START Data records

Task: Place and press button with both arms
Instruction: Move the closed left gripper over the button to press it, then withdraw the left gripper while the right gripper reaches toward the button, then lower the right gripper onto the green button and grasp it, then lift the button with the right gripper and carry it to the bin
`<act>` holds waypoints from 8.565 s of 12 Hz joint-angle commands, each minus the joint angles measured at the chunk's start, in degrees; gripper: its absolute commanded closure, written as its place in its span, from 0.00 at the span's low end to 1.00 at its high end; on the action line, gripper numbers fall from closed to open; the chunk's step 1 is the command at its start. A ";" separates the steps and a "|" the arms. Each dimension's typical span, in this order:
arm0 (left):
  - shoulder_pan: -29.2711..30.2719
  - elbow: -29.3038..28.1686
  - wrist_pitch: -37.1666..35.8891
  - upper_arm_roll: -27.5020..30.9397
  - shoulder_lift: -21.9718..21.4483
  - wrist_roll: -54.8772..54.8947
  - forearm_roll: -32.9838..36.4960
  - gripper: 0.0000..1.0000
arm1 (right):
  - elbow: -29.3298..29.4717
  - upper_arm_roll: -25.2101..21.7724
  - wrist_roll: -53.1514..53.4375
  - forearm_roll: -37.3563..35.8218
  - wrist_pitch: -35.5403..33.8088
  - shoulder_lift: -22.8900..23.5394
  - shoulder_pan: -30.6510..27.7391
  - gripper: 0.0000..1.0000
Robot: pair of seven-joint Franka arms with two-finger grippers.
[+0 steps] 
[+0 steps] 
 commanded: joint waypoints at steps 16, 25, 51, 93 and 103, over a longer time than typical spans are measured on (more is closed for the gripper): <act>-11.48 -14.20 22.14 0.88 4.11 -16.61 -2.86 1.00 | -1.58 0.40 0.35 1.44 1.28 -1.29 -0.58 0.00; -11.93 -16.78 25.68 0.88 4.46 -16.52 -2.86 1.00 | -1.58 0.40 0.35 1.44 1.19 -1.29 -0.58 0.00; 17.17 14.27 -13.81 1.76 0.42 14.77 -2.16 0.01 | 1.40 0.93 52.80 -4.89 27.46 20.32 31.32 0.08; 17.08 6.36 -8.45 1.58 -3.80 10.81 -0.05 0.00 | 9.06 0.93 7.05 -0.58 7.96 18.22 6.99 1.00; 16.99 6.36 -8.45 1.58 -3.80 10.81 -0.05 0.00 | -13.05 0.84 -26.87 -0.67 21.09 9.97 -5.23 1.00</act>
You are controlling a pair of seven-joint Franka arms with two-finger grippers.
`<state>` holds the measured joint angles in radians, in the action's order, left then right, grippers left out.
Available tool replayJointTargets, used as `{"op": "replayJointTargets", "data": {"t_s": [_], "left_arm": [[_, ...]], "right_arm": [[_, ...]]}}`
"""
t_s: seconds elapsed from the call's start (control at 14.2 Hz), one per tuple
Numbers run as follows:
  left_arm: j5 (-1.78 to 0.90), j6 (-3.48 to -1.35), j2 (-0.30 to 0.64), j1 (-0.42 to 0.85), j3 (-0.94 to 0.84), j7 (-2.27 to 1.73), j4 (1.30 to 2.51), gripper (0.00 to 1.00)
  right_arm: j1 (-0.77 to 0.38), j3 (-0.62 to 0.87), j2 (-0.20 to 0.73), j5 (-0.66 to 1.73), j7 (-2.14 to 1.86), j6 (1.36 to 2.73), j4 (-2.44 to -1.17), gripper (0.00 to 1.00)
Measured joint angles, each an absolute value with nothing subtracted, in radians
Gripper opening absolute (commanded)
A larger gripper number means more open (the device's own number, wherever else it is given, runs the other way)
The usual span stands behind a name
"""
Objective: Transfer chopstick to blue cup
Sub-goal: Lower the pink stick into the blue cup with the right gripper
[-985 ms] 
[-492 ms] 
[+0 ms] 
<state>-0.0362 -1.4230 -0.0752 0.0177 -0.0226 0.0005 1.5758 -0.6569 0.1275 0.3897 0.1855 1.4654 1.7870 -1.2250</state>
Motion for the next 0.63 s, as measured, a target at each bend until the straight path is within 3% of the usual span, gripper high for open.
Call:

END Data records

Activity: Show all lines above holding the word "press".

Result below:
Task: Place and press button with both arms
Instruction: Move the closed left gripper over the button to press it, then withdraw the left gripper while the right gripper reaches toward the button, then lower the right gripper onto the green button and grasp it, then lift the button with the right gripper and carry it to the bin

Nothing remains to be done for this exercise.